Your answer is the lines below, exactly, from the one that contains "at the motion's" through the one that contains "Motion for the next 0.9", both included.

*** AVAILABLE RECORDS ***

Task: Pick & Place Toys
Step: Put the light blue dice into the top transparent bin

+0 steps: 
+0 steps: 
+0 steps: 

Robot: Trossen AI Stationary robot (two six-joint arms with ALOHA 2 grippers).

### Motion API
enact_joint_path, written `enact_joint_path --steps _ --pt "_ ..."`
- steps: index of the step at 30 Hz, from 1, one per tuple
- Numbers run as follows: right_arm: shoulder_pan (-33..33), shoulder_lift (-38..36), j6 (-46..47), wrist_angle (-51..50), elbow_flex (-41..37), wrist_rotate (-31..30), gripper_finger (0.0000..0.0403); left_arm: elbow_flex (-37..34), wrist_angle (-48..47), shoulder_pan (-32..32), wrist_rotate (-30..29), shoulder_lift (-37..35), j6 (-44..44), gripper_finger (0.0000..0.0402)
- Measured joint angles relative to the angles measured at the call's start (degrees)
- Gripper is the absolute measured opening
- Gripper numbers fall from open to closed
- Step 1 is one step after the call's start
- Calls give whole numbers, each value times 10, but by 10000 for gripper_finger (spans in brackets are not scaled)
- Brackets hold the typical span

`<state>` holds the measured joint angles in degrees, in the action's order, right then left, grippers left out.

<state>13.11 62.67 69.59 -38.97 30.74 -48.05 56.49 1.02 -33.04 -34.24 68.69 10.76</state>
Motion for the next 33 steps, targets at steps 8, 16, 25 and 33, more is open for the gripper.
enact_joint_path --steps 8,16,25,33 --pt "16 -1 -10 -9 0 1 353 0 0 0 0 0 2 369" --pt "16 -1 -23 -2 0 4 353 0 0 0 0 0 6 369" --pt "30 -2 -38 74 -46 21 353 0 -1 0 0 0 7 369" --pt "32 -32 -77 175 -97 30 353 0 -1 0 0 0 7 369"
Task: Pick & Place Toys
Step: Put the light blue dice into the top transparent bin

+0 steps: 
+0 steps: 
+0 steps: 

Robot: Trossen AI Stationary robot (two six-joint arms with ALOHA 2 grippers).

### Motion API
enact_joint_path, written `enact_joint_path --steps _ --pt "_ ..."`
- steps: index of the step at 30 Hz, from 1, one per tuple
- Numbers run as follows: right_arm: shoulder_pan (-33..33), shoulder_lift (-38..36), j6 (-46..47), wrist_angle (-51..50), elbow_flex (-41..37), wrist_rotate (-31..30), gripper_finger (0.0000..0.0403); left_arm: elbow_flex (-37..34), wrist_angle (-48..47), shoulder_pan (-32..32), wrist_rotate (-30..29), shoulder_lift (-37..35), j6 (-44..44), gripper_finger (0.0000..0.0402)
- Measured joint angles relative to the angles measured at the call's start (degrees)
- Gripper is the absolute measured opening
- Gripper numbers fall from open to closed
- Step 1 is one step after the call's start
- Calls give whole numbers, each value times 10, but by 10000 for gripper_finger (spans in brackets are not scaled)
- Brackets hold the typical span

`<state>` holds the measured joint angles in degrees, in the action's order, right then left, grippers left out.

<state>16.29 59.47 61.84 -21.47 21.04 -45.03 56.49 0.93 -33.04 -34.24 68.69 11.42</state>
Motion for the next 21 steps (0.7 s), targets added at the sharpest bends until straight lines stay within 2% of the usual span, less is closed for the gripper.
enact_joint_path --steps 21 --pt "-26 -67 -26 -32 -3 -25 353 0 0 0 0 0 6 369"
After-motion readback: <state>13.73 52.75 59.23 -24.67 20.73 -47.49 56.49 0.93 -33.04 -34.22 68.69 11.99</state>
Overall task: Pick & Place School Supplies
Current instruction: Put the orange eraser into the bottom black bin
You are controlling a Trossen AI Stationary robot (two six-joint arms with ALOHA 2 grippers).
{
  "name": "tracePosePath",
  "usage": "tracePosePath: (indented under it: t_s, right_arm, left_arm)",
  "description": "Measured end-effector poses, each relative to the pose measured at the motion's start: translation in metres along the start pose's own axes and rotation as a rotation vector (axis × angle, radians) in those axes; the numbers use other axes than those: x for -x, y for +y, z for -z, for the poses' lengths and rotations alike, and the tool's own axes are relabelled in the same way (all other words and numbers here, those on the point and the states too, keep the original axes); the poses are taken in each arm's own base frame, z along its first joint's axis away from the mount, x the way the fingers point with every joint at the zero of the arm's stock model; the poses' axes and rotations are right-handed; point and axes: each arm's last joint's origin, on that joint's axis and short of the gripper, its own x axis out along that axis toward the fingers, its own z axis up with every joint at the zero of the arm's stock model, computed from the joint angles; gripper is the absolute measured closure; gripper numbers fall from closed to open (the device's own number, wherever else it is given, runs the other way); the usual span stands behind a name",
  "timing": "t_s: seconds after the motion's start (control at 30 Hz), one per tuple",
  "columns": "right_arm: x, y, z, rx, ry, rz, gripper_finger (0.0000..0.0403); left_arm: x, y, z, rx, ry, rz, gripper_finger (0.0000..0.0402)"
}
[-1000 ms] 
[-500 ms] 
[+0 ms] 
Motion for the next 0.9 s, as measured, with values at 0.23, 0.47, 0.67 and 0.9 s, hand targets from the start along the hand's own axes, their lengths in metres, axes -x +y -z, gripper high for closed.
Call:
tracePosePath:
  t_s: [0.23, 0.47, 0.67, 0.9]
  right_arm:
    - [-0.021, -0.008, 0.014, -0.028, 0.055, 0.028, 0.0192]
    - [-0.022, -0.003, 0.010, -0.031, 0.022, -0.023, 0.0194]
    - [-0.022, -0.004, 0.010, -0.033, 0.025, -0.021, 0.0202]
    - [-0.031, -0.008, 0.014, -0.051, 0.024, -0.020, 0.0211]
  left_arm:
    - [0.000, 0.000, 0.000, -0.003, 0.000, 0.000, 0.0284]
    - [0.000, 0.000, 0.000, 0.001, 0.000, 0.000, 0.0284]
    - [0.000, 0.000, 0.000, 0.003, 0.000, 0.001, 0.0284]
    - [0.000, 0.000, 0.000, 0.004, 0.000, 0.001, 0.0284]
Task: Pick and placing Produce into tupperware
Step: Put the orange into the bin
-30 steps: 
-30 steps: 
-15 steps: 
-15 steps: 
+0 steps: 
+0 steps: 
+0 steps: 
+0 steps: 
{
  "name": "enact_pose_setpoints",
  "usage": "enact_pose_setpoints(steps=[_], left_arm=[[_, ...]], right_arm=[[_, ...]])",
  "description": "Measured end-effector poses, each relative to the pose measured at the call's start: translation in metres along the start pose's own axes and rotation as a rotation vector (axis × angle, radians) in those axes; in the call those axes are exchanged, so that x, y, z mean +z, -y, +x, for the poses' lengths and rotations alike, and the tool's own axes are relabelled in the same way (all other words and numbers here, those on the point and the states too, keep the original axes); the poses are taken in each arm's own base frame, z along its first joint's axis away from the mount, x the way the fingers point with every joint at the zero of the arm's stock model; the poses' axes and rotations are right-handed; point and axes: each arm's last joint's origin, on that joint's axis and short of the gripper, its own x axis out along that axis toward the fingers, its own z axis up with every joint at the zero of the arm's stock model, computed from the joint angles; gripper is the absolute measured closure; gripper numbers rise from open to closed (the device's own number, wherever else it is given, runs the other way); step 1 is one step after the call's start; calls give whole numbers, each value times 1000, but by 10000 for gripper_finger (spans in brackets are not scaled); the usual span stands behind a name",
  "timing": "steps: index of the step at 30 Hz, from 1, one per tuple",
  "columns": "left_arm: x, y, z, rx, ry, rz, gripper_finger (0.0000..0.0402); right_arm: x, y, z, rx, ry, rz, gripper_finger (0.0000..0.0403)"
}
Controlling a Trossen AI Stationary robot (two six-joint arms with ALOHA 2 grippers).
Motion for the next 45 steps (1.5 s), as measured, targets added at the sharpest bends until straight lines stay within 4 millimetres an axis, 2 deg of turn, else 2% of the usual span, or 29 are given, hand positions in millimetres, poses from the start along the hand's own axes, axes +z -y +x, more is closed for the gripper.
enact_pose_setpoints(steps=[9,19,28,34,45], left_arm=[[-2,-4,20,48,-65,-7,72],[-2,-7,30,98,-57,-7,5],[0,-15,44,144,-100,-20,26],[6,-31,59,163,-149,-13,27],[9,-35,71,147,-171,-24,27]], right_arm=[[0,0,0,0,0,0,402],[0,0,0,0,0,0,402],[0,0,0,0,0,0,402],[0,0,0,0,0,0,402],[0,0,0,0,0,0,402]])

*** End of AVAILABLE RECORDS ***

→ TASK RESPONSE:
  "description": "Measured end-effector poses, each relative to the pose measured at the motion's start: translation in metres along the start pose's own axes and rotation as a rotation vector (axis × angle, radians) in those axes; the numbers use other axes than those: x for -x, y for +y, z for -z, for the poses' lengths and rotations alike, and the tool's own axes are relabelled in the same way (all other words and numbers here, those on the point and the states too, keep the original axes); the poses are taken in each arm's own base frame, z along its first joint's axis away from the mount, x the way the fingers point with every joint at the zero of the arm's stock model; the poses' axes and rotations are right-handed; point and axes: each arm's last joint's origin, on that joint's axis and short of the gripper, its own x axis out along that axis toward the fingers, its own z axis up with every joint at the zero of the arm's stock model, computed from the joint angles; gripper is the absolute measured closure; gripper numbers fall from closed to open (the device's own number, wherever else it is given, runs the other way); the usual span stands behind a name",
  "timing": "t_s: seconds after the motion's start (control at 30 Hz), one per tuple",
  "columns": "right_arm: x, y, z, rx, ry, rz, gripper_finger (0.0000..0.0403); left_arm: x, y, z, rx, ry, rz, gripper_finger (0.0000..0.0402)"
}
[-1000 ms] 
[-500 ms] 
[+0 ms] 
Motion for the next 0.9 s, as measured, with values at 0.23, 0.47, 0.67 and 0.9 s, hand targets from the start along the hand's own axes, their lengths in metres, axes -x +y -z, gripper high for closed.

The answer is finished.